Cordoglio anche a Trivero per la morte del cossatese Mario Bianchi, scomparso ad appena 48 anni. L’uomo infatti aveva lavorato a lungo al lanificio Zegna finchè a causa della malattia aveva dovuto lasciare il proprio posto. Da tempo lottava con una grave forma di sclerosi laterale amiotrofica che non gli ha lasciato scampo. E’ stato celebrato martedì pomeriggio nella chiesa di Santa Maria Assunta di Cossato il suo funerale. Il parroco ha cercato di portare parole di conforto alla famiglia ricordando il carattere aperto e solare dell’uomo che ha sempre reagito nonostante la malattia.

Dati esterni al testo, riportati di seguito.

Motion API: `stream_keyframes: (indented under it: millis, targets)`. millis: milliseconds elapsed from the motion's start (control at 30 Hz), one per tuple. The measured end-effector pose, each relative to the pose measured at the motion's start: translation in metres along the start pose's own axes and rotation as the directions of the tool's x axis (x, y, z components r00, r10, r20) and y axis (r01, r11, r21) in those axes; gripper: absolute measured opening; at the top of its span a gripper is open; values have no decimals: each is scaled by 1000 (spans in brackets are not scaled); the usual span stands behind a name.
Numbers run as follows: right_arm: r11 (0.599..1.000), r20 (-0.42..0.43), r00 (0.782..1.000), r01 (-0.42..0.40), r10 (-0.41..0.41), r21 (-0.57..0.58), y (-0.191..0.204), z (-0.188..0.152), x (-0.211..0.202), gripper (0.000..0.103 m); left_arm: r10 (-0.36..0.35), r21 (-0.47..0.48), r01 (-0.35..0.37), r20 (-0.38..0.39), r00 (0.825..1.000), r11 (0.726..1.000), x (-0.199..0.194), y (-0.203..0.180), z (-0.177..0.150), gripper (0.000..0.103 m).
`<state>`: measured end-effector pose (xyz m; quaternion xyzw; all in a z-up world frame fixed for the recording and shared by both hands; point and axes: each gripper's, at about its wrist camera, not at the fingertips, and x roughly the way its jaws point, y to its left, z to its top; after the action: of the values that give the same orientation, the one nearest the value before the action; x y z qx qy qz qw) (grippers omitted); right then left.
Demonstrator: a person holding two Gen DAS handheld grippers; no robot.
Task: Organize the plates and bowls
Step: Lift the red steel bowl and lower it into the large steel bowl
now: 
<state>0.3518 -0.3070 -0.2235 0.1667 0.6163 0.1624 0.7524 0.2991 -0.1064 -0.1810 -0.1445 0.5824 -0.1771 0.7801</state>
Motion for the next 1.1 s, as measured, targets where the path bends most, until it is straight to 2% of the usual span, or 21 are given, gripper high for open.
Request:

Martedì a dargli l’ultimo saluto erano in tanti, c’erano anche i colleghi del Lanificio Zegna dove ha lavorato per anni e dove per tutti era “Super Mario”, proprio per la sua grande disponibilità verso gli altri. E anche nel corso della malattia i colleghi diventati amici non lo hanno mai lasciato solo, si tenevano in contatto con il telefono e sempre di più tramite i social network. Nel febbraio dello scorso anno era stata organizzata anche una rimpatriata in azienda a cui Mario Bianchi non aveva voluto di certo mancare. Era stata l’occasione per tornare negli uffici che ha sempre frequentato. Anche Trivero dunque partecipa al lutto della famiglia del padre di famiglia morto ad appena 48 anni. In tanti si sono raccolti attorno alla sua famiglia, lascia la moglie Anna Rita e la figlia Elisa.  Lungo il decorso della malattia, aveva cercato di pesare il meno possibile su coloro che da sempre lo amavano e avrebbero fatto di tutto per alleviargli il dolore. Chi lo ha conosciuto lo ricorda come una persona semplice. amava vivere in serenità tra gli affetti dei suoi famigliari. Durante questa terribile malattia, era stato seguito dai volontari dell’associazione “Aisla” di Biella. E proprio la famiglia ringrazia «la meravigliosa rete dei medici e paramedici, infermieri e fisioterapisti, psicologi e tutti gli operatori che in questi anni si sono prodigati e l’hanno seguito amorevolmente durante il decorso della sua malattia».

Mario Bianchi nonostante la malattia ha continuato a vivere in armonia, tenendosi aggiornato e in contatto con amici e colleghi tramite Facebook. Cercava di prendere la malattia anche in modo ironico, spesso facendosi fotografare con il sigaro. E dalla tastiera del suo computer era sempre pronto a rispondere a chi gli scriveva.

Le sue condizioni purtroppo sono peggiorate nell’ultimo periodo fino alla morte avvenuta nella giornata di domenica.